Most young designers dream of becoming successful the old-fashioned way, by getting one commission, then another, until they’ve attracted a high-profile client list and generated a body of work that turns them into a marketable brand. But not if you’re Ora-Ito. The 27-year-old Frenchman (whose given name is the equally exotic Ito Morabito) decided that it was much more modern to become a brand first, and then parlay it into design commissions. And it worked. He now has a 15-person office whose client list includes Nike, Heineken, Adidas, the furniture manufacturer Cappellini and the lighting giant Artemide. Not bad for a design-school dropout.
Ora-Ito the person — not the brand — comes across as thoughtful and observant, as interested in the psychology and sociology of design and consumerism as he is in being a famous designer of consumable goods and services. (His firm also does architecture, graphics, packaging and Web animation.) Needless to say, he is fiendishly clever.
Ora-Ito was born with the design gene. His father, Pascal Morabito, is a well-known designer and retailer of luxury goods whose shop is on the Place Vendome in Paris, and his uncle, Yves Bayard, was one of the architects of the Museum of Modern and Contemporary Art in Nice. Ora-Ito himself left design school after two years, working for an architect and for the shoe designer Roger Vivier before landing a gig at a magazine called Crash, where he created virtual products for virtual brands. The idea, he explains, »was to make fake publicity for fake products that looked real. » He put these products on the Internet, and soon a Swiss collector was asking to buy the nonexistent watch he had seen on the Web site.

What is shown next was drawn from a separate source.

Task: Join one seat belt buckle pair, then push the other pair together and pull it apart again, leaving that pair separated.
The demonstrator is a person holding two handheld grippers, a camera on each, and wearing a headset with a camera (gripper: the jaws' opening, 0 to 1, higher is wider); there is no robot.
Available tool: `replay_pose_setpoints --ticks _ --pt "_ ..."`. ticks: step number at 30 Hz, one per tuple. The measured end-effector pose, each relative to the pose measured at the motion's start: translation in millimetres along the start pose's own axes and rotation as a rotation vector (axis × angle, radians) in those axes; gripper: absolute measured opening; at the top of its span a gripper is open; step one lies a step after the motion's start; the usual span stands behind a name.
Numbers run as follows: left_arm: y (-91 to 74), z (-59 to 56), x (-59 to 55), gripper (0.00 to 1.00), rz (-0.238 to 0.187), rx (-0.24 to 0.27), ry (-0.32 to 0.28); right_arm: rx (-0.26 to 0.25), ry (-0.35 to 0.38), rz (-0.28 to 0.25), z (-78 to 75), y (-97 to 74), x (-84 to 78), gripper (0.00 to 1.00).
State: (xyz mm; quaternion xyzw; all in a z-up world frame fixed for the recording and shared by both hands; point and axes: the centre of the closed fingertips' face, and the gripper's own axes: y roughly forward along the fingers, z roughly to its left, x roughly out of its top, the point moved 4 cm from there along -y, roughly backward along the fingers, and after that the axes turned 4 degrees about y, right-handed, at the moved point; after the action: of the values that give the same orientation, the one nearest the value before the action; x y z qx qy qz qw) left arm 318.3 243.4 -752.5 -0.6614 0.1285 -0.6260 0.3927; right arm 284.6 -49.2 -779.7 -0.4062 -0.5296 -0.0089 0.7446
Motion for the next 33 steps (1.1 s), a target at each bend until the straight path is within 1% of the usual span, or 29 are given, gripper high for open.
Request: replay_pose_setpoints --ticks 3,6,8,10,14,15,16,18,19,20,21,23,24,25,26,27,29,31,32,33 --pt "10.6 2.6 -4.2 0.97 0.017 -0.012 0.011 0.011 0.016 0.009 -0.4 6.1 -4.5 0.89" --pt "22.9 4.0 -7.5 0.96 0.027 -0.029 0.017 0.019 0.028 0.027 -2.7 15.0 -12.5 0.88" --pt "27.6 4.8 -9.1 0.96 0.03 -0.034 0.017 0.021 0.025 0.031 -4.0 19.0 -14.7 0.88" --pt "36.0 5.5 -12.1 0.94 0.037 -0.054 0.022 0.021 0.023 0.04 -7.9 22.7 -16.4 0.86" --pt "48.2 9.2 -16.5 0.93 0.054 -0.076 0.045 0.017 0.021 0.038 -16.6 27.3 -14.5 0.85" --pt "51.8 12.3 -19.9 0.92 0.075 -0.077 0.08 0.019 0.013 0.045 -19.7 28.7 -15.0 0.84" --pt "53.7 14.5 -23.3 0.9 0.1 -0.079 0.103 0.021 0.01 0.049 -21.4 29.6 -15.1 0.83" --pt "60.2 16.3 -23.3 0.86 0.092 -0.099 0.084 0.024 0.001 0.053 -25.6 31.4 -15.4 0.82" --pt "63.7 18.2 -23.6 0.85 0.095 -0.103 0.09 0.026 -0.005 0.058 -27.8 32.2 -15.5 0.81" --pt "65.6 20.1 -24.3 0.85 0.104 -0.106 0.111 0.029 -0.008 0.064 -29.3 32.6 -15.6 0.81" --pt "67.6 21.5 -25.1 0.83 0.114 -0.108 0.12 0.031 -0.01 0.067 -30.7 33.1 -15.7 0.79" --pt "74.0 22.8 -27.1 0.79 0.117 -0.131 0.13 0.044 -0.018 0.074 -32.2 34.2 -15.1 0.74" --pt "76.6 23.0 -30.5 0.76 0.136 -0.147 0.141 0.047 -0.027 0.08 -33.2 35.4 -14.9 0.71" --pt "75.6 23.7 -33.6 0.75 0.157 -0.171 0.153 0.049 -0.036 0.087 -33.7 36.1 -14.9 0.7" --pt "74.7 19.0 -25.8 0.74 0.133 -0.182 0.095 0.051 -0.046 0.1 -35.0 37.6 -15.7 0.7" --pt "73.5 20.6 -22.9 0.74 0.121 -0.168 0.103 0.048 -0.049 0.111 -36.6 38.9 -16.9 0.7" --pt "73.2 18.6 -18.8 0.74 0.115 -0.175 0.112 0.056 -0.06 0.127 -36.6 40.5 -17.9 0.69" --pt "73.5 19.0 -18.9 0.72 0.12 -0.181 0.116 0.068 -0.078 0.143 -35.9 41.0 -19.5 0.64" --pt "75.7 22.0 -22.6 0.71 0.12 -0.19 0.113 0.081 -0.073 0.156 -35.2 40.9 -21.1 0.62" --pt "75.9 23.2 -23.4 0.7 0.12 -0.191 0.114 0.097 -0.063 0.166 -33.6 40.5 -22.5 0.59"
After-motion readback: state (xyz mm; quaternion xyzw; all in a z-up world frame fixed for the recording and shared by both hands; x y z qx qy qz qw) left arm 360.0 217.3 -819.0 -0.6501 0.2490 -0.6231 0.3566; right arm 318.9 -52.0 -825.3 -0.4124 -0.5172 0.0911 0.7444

These high jinks reached an even more ambitious level at another magazine, Jalouse, where he designed »ads » for a Louis Vuitton backpack, a Gucci villa and a camouflage-patterned carrying case for a Mac laptop — all of which were total fabrications. No matter; the »Vuitton » backpack alone, he says, drew 2,000 inquiries. »It was like the press office of L.V.M.H. was working for me, » he recalls — an admission that inspires amused admiration in even the most cynical observer.
After that, he never looked back. »Without having designed a single object, I was an icon, » he explains, »but I was worried that I would be perceived as only buzz. » So he eagerly accepted an invitation from Giulio Cappellini to design a media campaign, and later a chair. Then Heineken asked him to help increase its appeal to a young upmarket clientele by re-envisioning the company’s classic beer bottle. His version, in aluminum ( »It looks much nicer; you can put it on the table, » he explains), won him a contract with Heineken for design and packaging. Ora-Ito has designed the packaging for the Adidas fragrance Three, as well as for Muse, a perfume by Joop! He’s at work on furniture for B&B Italia and a new identity for L’Oreal’s Studio Line of hair-care products. He has designed nightclubs in Paris and St.-Tropez and a mobile phone for Sagem (bearing the Ora-Ito logo) that will appear this month, as well as the cover of Air’s 2001 album, »10,000 Hz Legend. » He is just completing offices in Paris for Nike, and he’s in the running to design a Las Vegas casino and a movie set for the »Gothika » director, Mathieu Kassovitz.
The designer sees his work as »more of a vision of the world, not just a product here and there. » His most compelling creations are those that solve a problem, like the ingenious clamp-on Everywhere light for Artemide. His firm’s architectural work, however, hews more closely to a fashionable vision of James Bond mod.
Alice Rawsthorn, the director of the Design Museum in London, says she suspects that »Ora-Ito will be remembered more for his critique on corporate attitudes than for his work as a designer. » Too many companies, Rawsthorn argues, hire big-name designers just to create hype, and »the result is a product with no value other than its media currency. » She continues, »Ora-Ito tends to be dismissed as a stuntman, when in many ways his approach is more honest, and he is simply exposing this process. »
But the designer isn’t satisfied with simply unmasking the evils of consumerism, or with creating products for other companies. He wants to bring out his own line of goods next year. And in spite of the fact that he works nonstop to fuel his dreams of world (brand) domination, Ora-Ito confesses that part of him wants to find a nice girl, settle down and stop to smell the roses. He says he doesn’t want to be out there hustling until he’s 60, »but someone might have to remind me. » No kidding. In the next breath, Ora-Ito says he’s already working on an idea for objects that will be produced after he’s dead. Maybe he can call the posthumous brand Fin-Ito.